_TASK STATEMENT_.
Only a slice of the listing below is wanted. Retype the lines from the one containing "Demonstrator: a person" through the one containing "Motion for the", exactly, both ends included.

_GIVEN MATERIAL_.
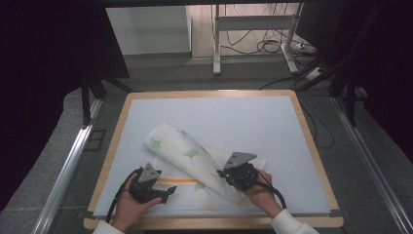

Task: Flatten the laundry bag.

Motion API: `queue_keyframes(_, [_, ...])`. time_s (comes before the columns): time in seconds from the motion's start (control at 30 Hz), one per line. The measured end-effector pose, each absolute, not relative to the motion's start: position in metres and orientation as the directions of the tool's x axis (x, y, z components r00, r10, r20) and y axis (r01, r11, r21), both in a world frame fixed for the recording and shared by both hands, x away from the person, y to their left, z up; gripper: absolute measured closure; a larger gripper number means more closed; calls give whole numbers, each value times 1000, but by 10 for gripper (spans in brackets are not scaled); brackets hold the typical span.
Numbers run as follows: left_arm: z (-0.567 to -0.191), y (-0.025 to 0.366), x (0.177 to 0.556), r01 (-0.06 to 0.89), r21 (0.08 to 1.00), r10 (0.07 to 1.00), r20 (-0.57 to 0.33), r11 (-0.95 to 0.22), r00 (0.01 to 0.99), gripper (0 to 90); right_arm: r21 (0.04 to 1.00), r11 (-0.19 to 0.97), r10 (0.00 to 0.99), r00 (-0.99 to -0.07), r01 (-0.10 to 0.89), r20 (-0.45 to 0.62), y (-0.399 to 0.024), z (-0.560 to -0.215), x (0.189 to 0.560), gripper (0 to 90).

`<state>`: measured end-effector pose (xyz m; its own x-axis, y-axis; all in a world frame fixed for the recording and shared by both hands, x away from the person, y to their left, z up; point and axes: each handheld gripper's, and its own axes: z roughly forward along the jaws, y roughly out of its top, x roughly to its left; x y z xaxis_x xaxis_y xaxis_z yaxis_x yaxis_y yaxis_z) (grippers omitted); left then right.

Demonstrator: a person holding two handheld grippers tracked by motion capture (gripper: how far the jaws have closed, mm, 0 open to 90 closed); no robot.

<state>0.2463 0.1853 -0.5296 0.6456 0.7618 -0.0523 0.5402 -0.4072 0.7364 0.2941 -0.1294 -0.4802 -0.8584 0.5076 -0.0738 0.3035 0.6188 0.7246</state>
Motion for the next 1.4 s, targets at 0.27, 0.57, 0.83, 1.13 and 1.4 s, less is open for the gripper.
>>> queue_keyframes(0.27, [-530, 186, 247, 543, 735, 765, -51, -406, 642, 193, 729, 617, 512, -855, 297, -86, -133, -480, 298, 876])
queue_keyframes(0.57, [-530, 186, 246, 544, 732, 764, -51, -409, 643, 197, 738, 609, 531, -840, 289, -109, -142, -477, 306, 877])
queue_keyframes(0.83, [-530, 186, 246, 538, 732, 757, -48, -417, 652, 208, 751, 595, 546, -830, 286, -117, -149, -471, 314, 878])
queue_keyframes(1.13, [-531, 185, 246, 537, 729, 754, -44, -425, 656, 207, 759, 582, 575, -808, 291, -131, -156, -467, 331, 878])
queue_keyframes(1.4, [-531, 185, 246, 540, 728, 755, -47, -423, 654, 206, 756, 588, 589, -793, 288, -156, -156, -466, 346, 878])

_OUTPUT BELOW_.
Demonstrator: a person holding two handheld grippers tracked by motion capture (gripper: how far the jaws have closed, mm, 0 open to 90 closed); no robot.

<state>0.2463 0.1853 -0.5296 0.6456 0.7618 -0.0523 0.5402 -0.4072 0.7364 0.2941 -0.1294 -0.4802 -0.8584 0.5076 -0.0738 0.3035 0.6188 0.7246</state>
Motion for the next 1.4 s, targets at 0.27, 0.57, 0.83, 1.13 and 1.4 s, less is open for the gripper.

This answer is complete as it stands.